### About this task
Going down the data below, set down exactly the line with "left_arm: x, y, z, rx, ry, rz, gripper" and each line after it through the line with "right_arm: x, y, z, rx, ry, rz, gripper"; no other lines.

····················

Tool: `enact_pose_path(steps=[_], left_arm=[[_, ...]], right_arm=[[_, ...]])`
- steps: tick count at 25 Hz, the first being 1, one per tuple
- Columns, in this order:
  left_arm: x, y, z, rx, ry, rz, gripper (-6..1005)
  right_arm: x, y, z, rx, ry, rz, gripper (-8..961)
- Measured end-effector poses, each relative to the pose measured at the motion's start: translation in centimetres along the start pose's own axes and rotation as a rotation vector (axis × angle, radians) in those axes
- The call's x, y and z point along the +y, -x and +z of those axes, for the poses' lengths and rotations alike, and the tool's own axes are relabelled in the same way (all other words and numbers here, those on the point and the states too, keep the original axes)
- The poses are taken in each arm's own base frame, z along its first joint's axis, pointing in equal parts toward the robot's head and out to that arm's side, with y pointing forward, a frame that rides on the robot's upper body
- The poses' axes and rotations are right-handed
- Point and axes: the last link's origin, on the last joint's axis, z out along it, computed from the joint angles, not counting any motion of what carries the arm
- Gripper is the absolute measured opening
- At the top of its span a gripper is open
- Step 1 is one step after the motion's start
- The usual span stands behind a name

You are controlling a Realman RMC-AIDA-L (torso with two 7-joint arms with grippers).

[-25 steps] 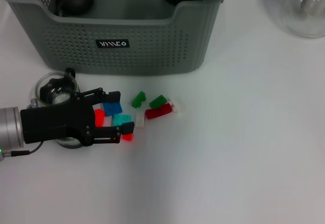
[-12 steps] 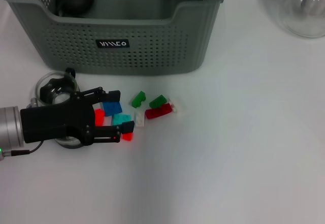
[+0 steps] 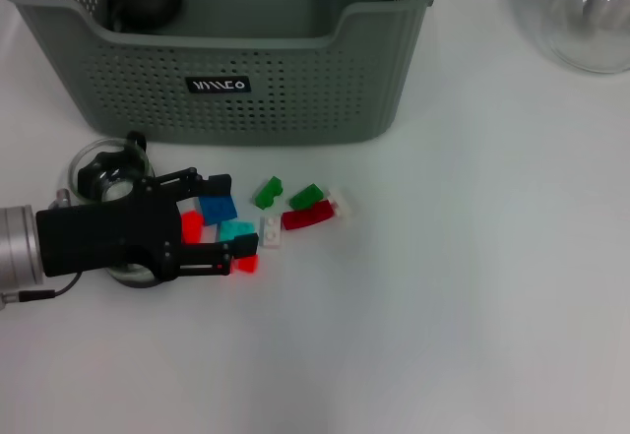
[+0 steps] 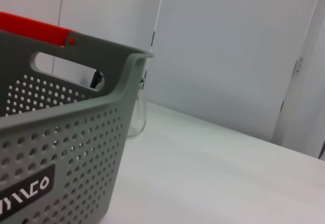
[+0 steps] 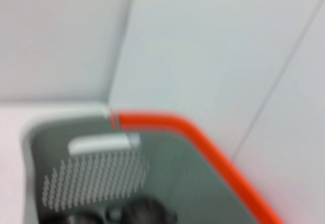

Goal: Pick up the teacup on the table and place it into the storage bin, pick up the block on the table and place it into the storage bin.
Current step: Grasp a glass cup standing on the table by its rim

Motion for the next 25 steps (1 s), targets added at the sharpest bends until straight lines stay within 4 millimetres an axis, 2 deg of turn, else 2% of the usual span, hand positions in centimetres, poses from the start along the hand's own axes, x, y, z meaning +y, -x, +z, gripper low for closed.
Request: enact_pose_path(steps=[3, 6, 8, 14, 19, 25], left_arm=[[-0.1, -0.2, -0.3, 0.014, -0.009, -0.001, 883], [-0.2, -0.4, -0.9, 0.029, -0.015, 0.0, 884], [-0.3, -0.7, -1.6, 0.044, -0.027, 0.002, 884], [-0.8, -1.1, -4.3, 0.047, -0.087, 0.004, 884], [-1.8, -1.7, -7.2, -0.021, -0.189, -0.03, 885], [-2.9, -2.7, -9.4, -0.113, -0.286, -0.144, 885]], right_arm=[[0.8, 0.7, -2.7, -0.095, 0.014, -0.002, 889], [2.3, 0.1, -5.3, -0.195, 0.069, -0.003, 906], [3.4, -1.0, -6.7, -0.249, 0.121, 0.005, 917], [6.7, -6.5, -10.0, -0.341, 0.319, 0.062, 932], [9.2, -11.3, -10.3, -0.296, 0.497, 0.142, 930], [10.1, -14.5, -9.2, -0.189, 0.613, 0.223, 930]])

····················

### Your solution
  left_arm: x, y, z, rx, ry, rz, gripper (-6..1005)
  right_arm: x, y, z, rx, ry, rz, gripper (-8..961)

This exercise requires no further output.